The average Swedish CEO of the country’s 50 largest companies earned just over 12 million kronor ($1.8 million) in 2009, equivalent to the salaries of 40 industrial workers, according to Wanja Lundby-Wedin, the head of the Swedish Trade Union Confederation (Landsorganisationen i Sverige, LO).
“Prime Minister Fredrik Reinfeldt has repeatedly asserted that income inequality has not increased since 2006. This is not true,” wrote Lundby-Wedin, along with LO economists Jeanette Bergström and Ola Pettersson, in an opinion piece published in Dagens Nyheter (DN) on Monday.
The trio referred to an LO report released on Monday, claiming it showed that the salaries of the executives of Sweden’s 50 largest companies “stand in a class by themselves in a ‘bureaucratic elite'” consisting of “managing directors, chief economists and other top managers in government and private business.”
LO’s annual review of the difference between the executives’ and industrial workers’ wages have not produced any effect. The gap has increased, although the financial crisis reduced it slightly from 2007 to 2009.
However, it is probably just a blip in the curve, according to LO.
“It is clear that we have not succeeded,” Lundby-Wedin said at a seminar on the power elite’s wages.
When asked if the LO is too toothless, she said, “We cannot be those who determine the directors’ wages.”
According to Lundby-Wedin, the aim is to shape public opinion and create a “popular uprising” against the excesses of the directors.
According to the report, the difference in average wages between workers and the “bureaucratic elite” years from 1950 to 1980 went from the salaries of 11 industrial workers to five.
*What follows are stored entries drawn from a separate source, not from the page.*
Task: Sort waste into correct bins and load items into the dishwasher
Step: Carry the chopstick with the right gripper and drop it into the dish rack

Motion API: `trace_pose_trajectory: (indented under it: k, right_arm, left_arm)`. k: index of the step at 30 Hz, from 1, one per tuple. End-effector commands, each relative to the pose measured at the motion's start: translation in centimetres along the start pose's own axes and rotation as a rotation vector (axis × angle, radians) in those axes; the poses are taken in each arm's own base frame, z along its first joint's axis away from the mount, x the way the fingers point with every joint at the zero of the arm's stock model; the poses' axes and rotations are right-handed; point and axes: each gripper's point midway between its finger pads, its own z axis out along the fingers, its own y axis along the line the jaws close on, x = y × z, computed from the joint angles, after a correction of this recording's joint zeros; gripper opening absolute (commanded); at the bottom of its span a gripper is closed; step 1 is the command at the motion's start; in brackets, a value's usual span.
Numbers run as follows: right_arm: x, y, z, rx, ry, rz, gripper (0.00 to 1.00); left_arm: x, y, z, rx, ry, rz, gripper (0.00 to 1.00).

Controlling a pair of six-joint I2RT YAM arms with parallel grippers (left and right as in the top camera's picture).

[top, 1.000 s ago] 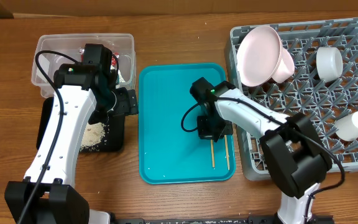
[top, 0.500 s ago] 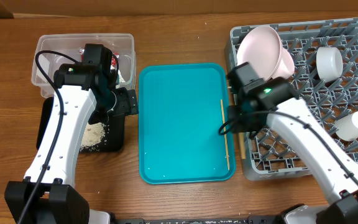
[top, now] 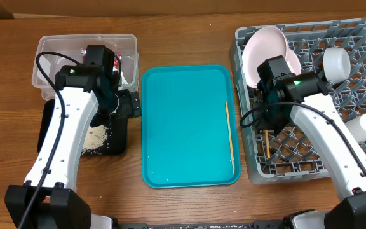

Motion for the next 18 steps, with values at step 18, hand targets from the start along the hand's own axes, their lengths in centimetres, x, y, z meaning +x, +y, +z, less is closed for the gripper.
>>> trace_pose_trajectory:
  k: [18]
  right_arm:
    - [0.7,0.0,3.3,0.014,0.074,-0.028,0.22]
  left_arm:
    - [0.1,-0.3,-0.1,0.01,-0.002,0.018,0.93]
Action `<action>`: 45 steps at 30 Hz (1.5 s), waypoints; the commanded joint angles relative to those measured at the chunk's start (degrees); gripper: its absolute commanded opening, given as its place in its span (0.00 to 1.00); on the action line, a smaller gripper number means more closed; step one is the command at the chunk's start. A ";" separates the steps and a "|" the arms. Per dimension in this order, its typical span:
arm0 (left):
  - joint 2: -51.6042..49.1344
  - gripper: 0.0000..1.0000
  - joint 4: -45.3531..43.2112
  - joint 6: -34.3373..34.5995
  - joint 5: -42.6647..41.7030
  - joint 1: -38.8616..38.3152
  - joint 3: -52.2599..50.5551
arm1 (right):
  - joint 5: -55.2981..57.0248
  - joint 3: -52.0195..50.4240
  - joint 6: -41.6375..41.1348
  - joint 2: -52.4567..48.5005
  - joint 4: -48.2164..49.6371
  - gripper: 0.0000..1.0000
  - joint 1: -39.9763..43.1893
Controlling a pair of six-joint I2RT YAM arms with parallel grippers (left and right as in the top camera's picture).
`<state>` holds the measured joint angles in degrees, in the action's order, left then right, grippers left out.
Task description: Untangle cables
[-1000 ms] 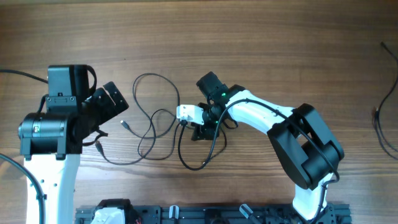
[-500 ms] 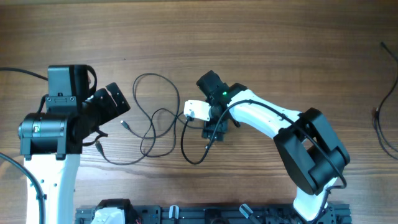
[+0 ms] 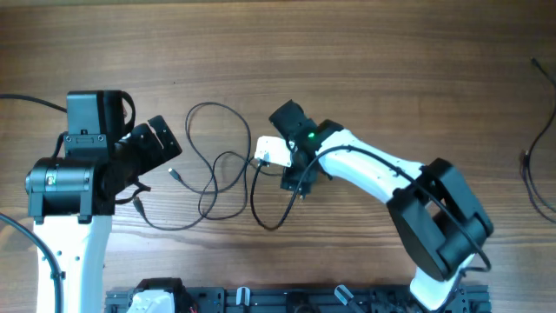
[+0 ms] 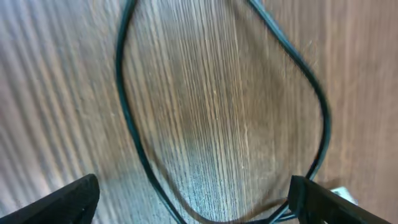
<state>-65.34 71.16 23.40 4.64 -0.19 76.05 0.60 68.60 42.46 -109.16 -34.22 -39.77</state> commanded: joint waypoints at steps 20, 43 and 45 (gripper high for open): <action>0.04 1.00 -0.20 -3.54 -3.34 0.35 0.72 | -11.23 -1.22 6.97 1.05 1.40 1.00 8.68; 0.04 1.00 -0.17 -3.69 -4.00 0.35 0.72 | -15.76 -1.22 2.34 -3.17 0.87 0.04 8.72; 0.04 1.00 -0.15 -3.69 -4.00 0.35 0.72 | -15.76 -1.22 0.39 -3.15 0.98 0.04 8.72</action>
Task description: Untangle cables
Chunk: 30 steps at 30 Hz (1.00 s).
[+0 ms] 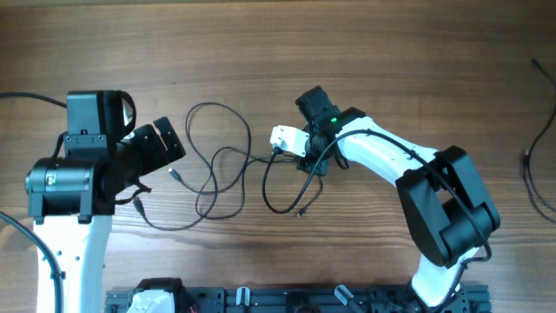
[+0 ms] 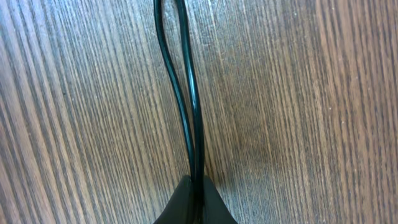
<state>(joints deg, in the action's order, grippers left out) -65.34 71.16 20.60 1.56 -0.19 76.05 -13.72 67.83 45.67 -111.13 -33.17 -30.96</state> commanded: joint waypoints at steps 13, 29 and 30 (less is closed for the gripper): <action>0.04 1.00 0.07 -0.90 -0.87 0.35 0.72 | 25.24 2.73 -14.43 28.63 5.16 0.04 2.75; 0.04 1.00 2.12 -0.98 -0.79 0.35 0.72 | 22.16 2.71 -46.47 42.25 15.87 0.04 57.99; 0.02 1.00 2.14 -1.01 -0.44 0.35 0.72 | 22.14 2.71 -53.42 40.11 15.76 0.04 62.16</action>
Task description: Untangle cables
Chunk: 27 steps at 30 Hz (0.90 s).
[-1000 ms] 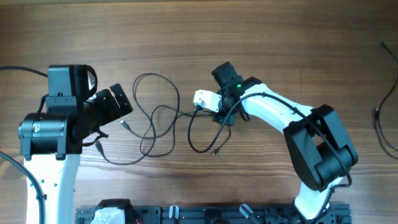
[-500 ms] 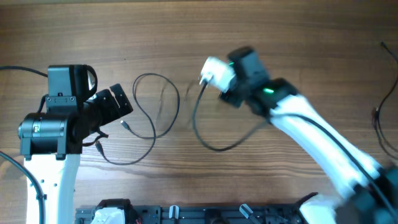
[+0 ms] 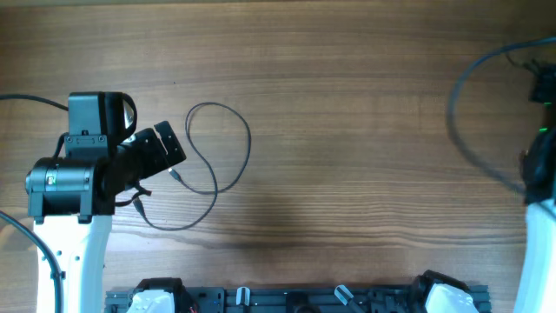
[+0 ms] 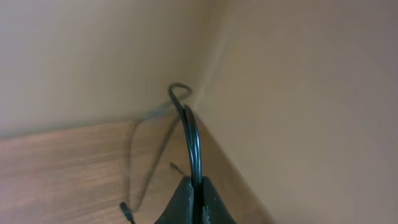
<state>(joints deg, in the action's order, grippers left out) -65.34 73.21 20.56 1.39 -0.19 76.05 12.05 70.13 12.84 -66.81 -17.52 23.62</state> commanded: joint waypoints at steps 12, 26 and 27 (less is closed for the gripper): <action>-0.13 1.00 0.61 -1.05 -0.28 0.35 0.68 | -4.79 0.42 -40.83 -29.79 6.43 0.05 29.16; -0.13 1.00 1.22 -1.05 -0.26 0.35 0.68 | -15.76 0.42 -46.77 -38.18 2.73 1.00 30.21; -0.13 1.00 1.20 -1.05 -0.28 0.35 0.68 | -18.01 0.42 -48.11 -38.16 1.01 1.00 30.21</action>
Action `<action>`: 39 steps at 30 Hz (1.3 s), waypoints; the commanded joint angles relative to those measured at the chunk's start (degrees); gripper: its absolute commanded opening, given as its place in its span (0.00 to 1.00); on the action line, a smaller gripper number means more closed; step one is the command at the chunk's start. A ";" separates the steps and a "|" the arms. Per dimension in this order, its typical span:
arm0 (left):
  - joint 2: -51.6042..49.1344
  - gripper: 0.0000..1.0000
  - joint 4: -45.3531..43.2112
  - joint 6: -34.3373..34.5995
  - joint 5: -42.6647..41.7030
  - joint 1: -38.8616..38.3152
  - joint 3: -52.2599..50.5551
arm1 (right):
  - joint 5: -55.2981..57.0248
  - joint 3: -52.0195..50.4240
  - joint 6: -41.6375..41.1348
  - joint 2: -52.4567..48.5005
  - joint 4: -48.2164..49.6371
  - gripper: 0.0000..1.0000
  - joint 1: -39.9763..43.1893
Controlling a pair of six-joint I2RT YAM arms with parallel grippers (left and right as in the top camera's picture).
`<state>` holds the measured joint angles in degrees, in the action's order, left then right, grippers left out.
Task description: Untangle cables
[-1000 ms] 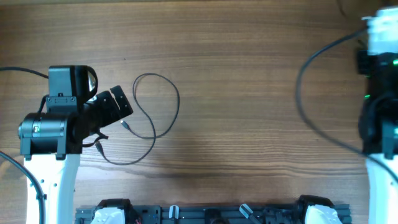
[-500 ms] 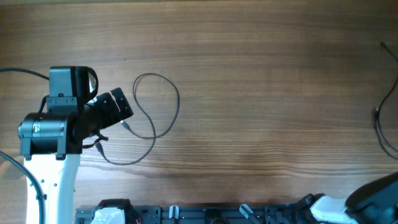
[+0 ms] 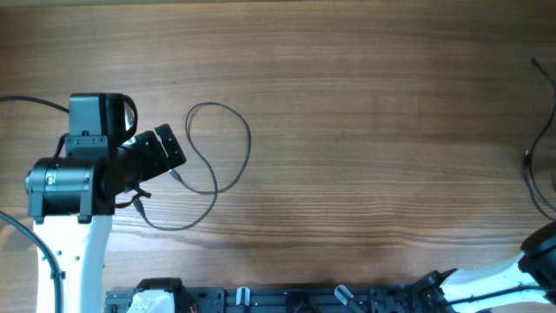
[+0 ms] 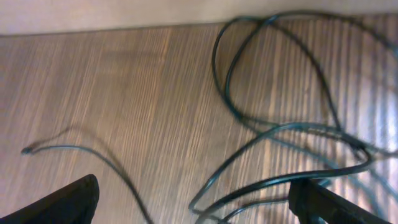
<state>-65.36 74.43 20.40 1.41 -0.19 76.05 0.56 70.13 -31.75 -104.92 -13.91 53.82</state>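
One thin black cable [image 3: 249, 139] lies in a loose loop on the wooden table [image 3: 365, 96], its plug ends just beside my left gripper [image 3: 163, 149]. The overhead view does not show how that gripper's jaws stand. A heap of black cables [image 4: 292, 126] lies on the wood below my right gripper [image 4: 199, 202], which is open with nothing between its fingertips [image 4: 74, 199]. In the overhead view the same heap of cables [image 3: 527, 165] shows at the right edge, and only part of the right arm [image 3: 543, 248] is in the bottom right corner.
Another thin cable end [image 4: 28, 149] lies on the wood to the left in the right wrist view. The table's far edge meets a pale wall [image 4: 124, 12]. A black rack [image 3: 287, 300] runs along the table's near edge.
My right gripper was shut on a doubled black cable held up by the table's right edge. Now it is open, that cable lies with the heap, and the arm is at the bottom right corner.
First my right gripper was open over two tangled cables and a white adapter at mid-table. Then it was shut on a doubled cable there. Later that cable and adapter were at the right edge, one loop left by the left arm. Now the gripper is open.
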 commanded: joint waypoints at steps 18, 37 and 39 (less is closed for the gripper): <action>-0.59 1.00 -0.09 -1.51 -0.28 0.35 0.68 | -62.55 0.42 0.48 0.48 -2.58 1.00 -22.01; -4.20 0.96 -5.16 -11.78 -5.51 0.35 0.68 | -23.43 0.00 69.70 0.24 -27.06 1.00 -91.38; -5.73 0.91 -0.76 -12.52 -9.33 0.35 0.48 | -22.45 0.02 69.66 0.98 -23.89 1.00 -96.21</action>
<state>-69.36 70.96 11.64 -1.72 -0.16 76.07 -23.81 70.52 34.09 -104.84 -40.80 -38.17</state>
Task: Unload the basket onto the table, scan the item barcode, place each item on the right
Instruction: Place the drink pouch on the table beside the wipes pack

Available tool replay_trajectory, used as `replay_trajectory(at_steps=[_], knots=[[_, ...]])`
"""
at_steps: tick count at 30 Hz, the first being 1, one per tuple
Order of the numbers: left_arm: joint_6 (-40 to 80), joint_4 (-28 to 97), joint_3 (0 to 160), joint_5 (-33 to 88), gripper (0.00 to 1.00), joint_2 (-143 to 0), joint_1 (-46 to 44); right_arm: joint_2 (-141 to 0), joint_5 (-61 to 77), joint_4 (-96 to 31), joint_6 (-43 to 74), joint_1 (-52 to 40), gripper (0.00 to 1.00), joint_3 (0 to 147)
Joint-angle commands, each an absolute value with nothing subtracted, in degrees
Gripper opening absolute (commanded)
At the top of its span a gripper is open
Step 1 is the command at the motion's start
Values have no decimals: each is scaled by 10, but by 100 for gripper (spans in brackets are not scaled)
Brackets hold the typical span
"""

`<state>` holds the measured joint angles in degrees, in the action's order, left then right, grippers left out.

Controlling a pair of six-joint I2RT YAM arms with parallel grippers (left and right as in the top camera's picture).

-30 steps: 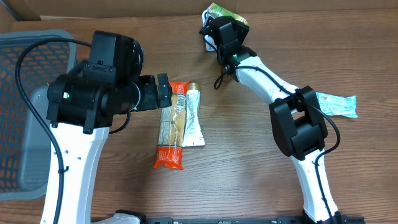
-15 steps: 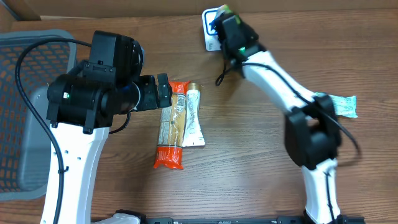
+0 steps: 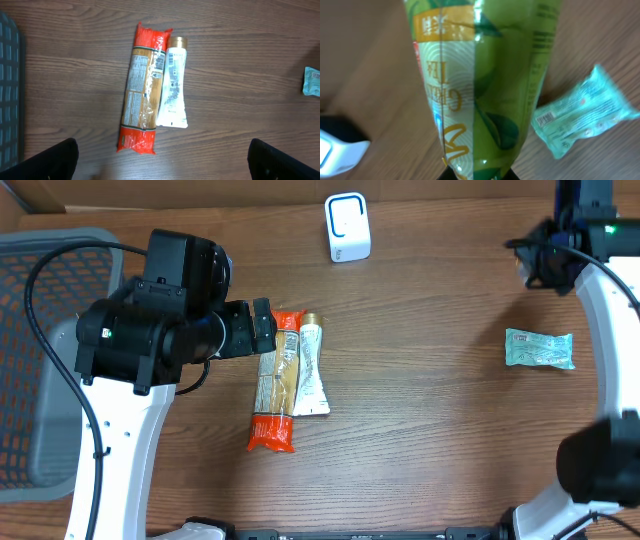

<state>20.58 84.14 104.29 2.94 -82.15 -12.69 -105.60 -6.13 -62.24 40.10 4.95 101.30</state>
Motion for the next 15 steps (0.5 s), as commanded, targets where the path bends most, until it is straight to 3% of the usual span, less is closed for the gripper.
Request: replay_trajectory(at_steps=[1,8,11,13,15], knots=[[193,840,1052,28,100,-823,-128,-1065,44,-569,453,89,4,944],[193,840,1052,28,100,-823,-128,-1065,67,-439,482,129,7,813],[193,840,1052,28,100,-823,-128,-1065,65,-403,482,129,20,778],[193,840,1052,28,100,-823,-128,-1065,65,-392,480,129,39,766],[193,840,1052,28,100,-823,-128,-1065,66,-396,465,129,47,766]])
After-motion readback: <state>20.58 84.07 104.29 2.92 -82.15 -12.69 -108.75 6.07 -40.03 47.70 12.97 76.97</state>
However, it has grown in the last 30 years and the average salary of the elite in 2009 was eight times higher than an industrial worker’s. In the same time period, the salary of CEOs at large companies fell from the equivalent of the wages of 26 industrial workers to nine, only to increase again to 41.
The abolition of taxes on wealth, inheritance and donations have “very likely” increased the difference between the “bureaucratic elite” and industrial workers, the trio wrote.
The ruling Moderate Party slammed the findings.
“You can see from the statistics, there was an increase under the Social Democrat governments and a peak in 2007, but we only took power in 2006. The increase seems to have stopped,” Anna Kinberg Batra, group leader of the Moderate Party, told The Local on Monday.
“We have also focussed on the greatest inequality: those who have a job and those who don’t. We are lowering the threshold for those with the weakest position. That is the most important,” she added.
On top of that, tax cuts have benefited lower income groups in addition to the highest income earners, Kinberg Batra observed.
“The study shows income before tax, so it is difficult to compare real income. For the lower groups, we have decreased their taxes too for normal or blue-collar workers. It has enabled people to go from benefits to get back to work, improving the incentive to rejoin the workforce,” she said.
Kinberg Batra questioned findings since it appears at the very least, the gap is not increasing.
“More people are at work and the differences between the different groups is diminishing. Our aim is twofold: keeping stable public finances and steady interest rates and getting people into work, whether off benefits, into their first job or from too-low incomes,” she said.
“The level of unemployment is decreasing, I hope this is the result of our policies through lower taxes and active policies such as coaching. People were increasingly leaving the labour market,” Kinberg Batra added, pointing out that Swedish society is quite equal compared to most countries.